- What is required: All entries below must be given again word for word.

- Records contained in a dataset:

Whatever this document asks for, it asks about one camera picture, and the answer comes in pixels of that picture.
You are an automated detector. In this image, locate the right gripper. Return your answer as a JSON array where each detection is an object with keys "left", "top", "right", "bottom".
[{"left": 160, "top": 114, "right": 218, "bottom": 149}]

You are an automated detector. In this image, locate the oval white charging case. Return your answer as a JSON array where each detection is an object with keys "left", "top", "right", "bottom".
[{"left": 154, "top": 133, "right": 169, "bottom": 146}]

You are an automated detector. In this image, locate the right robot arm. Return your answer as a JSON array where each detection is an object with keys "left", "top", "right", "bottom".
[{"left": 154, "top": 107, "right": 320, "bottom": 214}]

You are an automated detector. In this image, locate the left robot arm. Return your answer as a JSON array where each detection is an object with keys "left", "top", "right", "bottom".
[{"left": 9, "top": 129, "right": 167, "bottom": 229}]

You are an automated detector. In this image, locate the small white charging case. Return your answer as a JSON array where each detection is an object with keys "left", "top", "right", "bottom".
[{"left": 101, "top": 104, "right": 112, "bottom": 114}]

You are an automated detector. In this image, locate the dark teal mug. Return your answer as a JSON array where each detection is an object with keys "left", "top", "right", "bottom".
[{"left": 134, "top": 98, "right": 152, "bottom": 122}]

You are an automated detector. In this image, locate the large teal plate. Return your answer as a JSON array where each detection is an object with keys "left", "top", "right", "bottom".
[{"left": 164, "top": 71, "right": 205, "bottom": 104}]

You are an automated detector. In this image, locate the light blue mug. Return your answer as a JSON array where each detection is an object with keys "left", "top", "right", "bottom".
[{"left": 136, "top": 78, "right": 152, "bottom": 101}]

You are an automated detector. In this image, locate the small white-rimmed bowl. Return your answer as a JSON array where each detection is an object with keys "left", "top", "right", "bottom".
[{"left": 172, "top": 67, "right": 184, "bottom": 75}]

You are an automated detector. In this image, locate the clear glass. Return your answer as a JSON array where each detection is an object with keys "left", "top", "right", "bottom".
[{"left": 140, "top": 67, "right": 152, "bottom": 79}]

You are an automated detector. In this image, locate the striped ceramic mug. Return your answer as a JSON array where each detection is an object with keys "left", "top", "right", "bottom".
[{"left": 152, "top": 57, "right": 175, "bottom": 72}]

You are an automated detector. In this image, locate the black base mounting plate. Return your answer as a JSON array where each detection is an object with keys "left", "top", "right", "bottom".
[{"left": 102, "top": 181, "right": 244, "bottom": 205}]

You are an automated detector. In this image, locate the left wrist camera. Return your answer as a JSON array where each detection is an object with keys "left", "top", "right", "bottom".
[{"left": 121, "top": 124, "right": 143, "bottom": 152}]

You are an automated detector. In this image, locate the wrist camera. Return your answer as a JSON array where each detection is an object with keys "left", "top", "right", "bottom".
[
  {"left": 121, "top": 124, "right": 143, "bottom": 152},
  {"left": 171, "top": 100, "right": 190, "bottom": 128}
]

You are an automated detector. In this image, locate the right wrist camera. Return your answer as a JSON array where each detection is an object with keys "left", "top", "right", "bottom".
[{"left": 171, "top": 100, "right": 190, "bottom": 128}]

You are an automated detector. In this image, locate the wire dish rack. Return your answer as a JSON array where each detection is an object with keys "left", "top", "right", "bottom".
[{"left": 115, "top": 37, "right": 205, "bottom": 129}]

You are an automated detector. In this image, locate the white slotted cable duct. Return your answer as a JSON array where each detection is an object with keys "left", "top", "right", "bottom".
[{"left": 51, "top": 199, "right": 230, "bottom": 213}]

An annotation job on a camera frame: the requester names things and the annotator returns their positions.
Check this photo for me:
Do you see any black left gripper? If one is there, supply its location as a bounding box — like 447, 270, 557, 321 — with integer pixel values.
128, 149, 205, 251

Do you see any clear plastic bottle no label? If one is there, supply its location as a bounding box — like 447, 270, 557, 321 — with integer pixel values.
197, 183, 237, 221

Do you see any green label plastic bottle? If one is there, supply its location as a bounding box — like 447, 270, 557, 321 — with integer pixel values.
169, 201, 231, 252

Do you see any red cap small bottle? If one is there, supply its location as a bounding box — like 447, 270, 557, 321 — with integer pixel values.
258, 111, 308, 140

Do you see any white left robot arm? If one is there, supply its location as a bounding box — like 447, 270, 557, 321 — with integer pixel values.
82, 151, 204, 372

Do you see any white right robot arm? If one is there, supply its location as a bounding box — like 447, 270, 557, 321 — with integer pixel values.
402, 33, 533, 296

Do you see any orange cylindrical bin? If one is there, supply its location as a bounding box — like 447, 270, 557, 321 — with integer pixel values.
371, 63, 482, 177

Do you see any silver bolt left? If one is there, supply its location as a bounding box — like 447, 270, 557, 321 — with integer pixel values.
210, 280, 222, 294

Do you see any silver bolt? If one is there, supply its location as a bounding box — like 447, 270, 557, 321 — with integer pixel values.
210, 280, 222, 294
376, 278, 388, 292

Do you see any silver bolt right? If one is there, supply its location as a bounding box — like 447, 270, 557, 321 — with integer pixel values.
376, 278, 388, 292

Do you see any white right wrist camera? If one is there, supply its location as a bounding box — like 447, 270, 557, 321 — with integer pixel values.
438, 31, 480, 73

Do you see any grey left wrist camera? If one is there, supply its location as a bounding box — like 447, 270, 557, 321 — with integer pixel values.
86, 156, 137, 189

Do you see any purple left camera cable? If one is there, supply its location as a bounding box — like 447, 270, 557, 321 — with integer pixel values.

- Result for this exercise:
Whatever this document asks for, it asks about one camera picture, and the answer comes in pixels of that picture.
You are an automated detector. In this image, locate the right gripper. Return your answer as a JSON array where each detection is an object with keys "left", "top", "right", "bottom".
[{"left": 160, "top": 114, "right": 218, "bottom": 149}]

You are an automated detector. In this image, locate the oval white charging case. Return your answer as a JSON array where each detection is an object with keys "left", "top", "right", "bottom".
[{"left": 154, "top": 133, "right": 169, "bottom": 146}]

You are an automated detector. In this image, locate the right robot arm. Return your answer as a JSON array where each detection is an object with keys "left", "top", "right", "bottom".
[{"left": 154, "top": 107, "right": 320, "bottom": 214}]

You are an automated detector. In this image, locate the left robot arm. Return your answer as a JSON array where each detection is an object with keys "left", "top", "right", "bottom".
[{"left": 9, "top": 129, "right": 167, "bottom": 229}]

You are an automated detector. In this image, locate the small white charging case. Return your answer as a JSON array where each detection is an object with keys "left", "top", "right", "bottom".
[{"left": 101, "top": 104, "right": 112, "bottom": 114}]

You are an automated detector. In this image, locate the dark teal mug. Return your answer as a JSON array where each detection is an object with keys "left", "top", "right", "bottom".
[{"left": 134, "top": 98, "right": 152, "bottom": 122}]

You are an automated detector. In this image, locate the large teal plate. Return your answer as a JSON array where each detection is an object with keys "left", "top", "right", "bottom".
[{"left": 164, "top": 71, "right": 205, "bottom": 104}]

You are an automated detector. In this image, locate the light blue mug. Return your answer as a JSON array where each detection is an object with keys "left", "top", "right", "bottom".
[{"left": 136, "top": 78, "right": 152, "bottom": 101}]

You are an automated detector. In this image, locate the small white-rimmed bowl. Return your answer as a JSON array where each detection is an object with keys "left", "top", "right", "bottom".
[{"left": 172, "top": 67, "right": 184, "bottom": 75}]

You are an automated detector. In this image, locate the clear glass. Return your answer as a JSON array where each detection is an object with keys "left", "top", "right", "bottom".
[{"left": 140, "top": 67, "right": 152, "bottom": 79}]

You are an automated detector. In this image, locate the striped ceramic mug. Return your answer as a JSON array where each detection is an object with keys "left", "top", "right", "bottom".
[{"left": 152, "top": 57, "right": 175, "bottom": 72}]

You are an automated detector. In this image, locate the black base mounting plate. Return your answer as a JSON array where each detection is an object with keys "left", "top", "right", "bottom".
[{"left": 102, "top": 181, "right": 244, "bottom": 205}]

You are an automated detector. In this image, locate the left wrist camera. Return your answer as a JSON array where each detection is an object with keys "left", "top", "right", "bottom".
[{"left": 121, "top": 124, "right": 143, "bottom": 152}]

You are an automated detector. In this image, locate the wrist camera. Return your answer as a JSON array where each detection is an object with keys "left", "top", "right", "bottom".
[
  {"left": 121, "top": 124, "right": 143, "bottom": 152},
  {"left": 171, "top": 100, "right": 190, "bottom": 128}
]

You are an automated detector. In this image, locate the right wrist camera. Return your answer as a JSON array where each detection is an object with keys "left", "top", "right", "bottom".
[{"left": 171, "top": 100, "right": 190, "bottom": 128}]

You are an automated detector. In this image, locate the wire dish rack. Return your answer as a JSON array where each detection is an object with keys "left", "top", "right", "bottom".
[{"left": 115, "top": 37, "right": 205, "bottom": 129}]

You are an automated detector. In this image, locate the white slotted cable duct. Return your answer as a JSON array where each detection is an object with keys "left", "top", "right", "bottom".
[{"left": 51, "top": 199, "right": 230, "bottom": 213}]

An annotation job on a camera frame: the requester names things and the annotator returns their positions.
Check this photo for me:
Do you see any black left gripper? If one is there, supply its location as a bounding box — like 447, 270, 557, 321 — with integer pixel values.
128, 149, 205, 251

Do you see any clear plastic bottle no label? If one is there, supply its location as a bounding box — like 447, 270, 557, 321 — with integer pixel values.
197, 183, 237, 221

Do you see any green label plastic bottle? If one is there, supply its location as a bounding box — like 447, 270, 557, 321 — with integer pixel values.
169, 201, 231, 252

Do you see any red cap small bottle? If one is there, supply its location as a bounding box — like 447, 270, 557, 321 — with integer pixel values.
258, 111, 308, 140

Do you see any white left robot arm? If one is there, supply its location as a bounding box — like 447, 270, 557, 321 — with integer pixel values.
82, 151, 204, 372

Do you see any white right robot arm? If one is there, supply its location as a bounding box — like 447, 270, 557, 321 — with integer pixel values.
402, 33, 533, 296

Do you see any orange cylindrical bin? If one is there, supply its location as a bounding box — like 447, 270, 557, 321 — with integer pixel values.
371, 63, 482, 177

Do you see any silver bolt left? If one is there, supply its location as a bounding box — like 447, 270, 557, 321 — with integer pixel values.
210, 280, 222, 294

Do you see any silver bolt? If one is there, supply its location as a bounding box — like 447, 270, 557, 321 — with integer pixel values.
210, 280, 222, 294
376, 278, 388, 292

Do you see any silver bolt right? If one is there, supply its location as a bounding box — like 447, 270, 557, 321 — with integer pixel values.
376, 278, 388, 292

Do you see any white right wrist camera? If one is there, supply its location as a bounding box — like 447, 270, 557, 321 — with integer pixel values.
438, 31, 480, 73

Do you see any grey left wrist camera? If one is there, supply its location as a bounding box — like 447, 270, 557, 321 — with integer pixel values.
86, 156, 137, 189

Do you see any purple left camera cable? If one is there, supply its location as a bounding box — like 447, 270, 557, 321 — with integer pixel values.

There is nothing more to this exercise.